Exact reproduction of all the data is needed.

■ DATA SECTION
------

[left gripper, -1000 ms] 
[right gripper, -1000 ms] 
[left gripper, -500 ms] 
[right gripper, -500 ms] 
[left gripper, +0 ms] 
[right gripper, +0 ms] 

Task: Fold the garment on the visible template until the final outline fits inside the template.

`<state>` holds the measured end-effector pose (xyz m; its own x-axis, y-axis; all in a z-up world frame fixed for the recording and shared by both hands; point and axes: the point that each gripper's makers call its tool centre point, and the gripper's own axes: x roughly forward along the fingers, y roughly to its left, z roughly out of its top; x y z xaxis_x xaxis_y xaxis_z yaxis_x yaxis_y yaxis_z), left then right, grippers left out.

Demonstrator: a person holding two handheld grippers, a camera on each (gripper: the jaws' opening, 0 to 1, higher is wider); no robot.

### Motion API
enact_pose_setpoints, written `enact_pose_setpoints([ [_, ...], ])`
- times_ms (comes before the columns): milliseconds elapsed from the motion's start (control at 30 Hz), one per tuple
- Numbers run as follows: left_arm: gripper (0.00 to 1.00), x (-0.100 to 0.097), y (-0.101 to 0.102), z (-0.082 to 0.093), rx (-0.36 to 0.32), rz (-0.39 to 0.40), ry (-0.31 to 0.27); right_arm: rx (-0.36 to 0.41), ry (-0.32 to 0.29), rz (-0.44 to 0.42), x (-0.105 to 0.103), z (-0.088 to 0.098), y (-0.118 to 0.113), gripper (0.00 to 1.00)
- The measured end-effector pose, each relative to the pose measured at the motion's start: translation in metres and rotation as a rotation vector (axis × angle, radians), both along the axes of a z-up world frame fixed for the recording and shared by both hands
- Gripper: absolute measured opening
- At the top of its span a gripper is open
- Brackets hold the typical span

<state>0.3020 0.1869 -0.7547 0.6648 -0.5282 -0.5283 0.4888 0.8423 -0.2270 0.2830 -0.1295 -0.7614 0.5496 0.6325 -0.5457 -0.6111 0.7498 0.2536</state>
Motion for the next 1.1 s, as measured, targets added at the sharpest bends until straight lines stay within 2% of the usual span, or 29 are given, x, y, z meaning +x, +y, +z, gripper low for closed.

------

■ WRITTEN SOLUTION
[left gripper, -1000 ms] 
[right gripper, -1000 ms] 
[left gripper, -500 ms] 
[right gripper, -500 ms] 
[left gripper, +0 ms] 
[right gripper, +0 ms] 

Task: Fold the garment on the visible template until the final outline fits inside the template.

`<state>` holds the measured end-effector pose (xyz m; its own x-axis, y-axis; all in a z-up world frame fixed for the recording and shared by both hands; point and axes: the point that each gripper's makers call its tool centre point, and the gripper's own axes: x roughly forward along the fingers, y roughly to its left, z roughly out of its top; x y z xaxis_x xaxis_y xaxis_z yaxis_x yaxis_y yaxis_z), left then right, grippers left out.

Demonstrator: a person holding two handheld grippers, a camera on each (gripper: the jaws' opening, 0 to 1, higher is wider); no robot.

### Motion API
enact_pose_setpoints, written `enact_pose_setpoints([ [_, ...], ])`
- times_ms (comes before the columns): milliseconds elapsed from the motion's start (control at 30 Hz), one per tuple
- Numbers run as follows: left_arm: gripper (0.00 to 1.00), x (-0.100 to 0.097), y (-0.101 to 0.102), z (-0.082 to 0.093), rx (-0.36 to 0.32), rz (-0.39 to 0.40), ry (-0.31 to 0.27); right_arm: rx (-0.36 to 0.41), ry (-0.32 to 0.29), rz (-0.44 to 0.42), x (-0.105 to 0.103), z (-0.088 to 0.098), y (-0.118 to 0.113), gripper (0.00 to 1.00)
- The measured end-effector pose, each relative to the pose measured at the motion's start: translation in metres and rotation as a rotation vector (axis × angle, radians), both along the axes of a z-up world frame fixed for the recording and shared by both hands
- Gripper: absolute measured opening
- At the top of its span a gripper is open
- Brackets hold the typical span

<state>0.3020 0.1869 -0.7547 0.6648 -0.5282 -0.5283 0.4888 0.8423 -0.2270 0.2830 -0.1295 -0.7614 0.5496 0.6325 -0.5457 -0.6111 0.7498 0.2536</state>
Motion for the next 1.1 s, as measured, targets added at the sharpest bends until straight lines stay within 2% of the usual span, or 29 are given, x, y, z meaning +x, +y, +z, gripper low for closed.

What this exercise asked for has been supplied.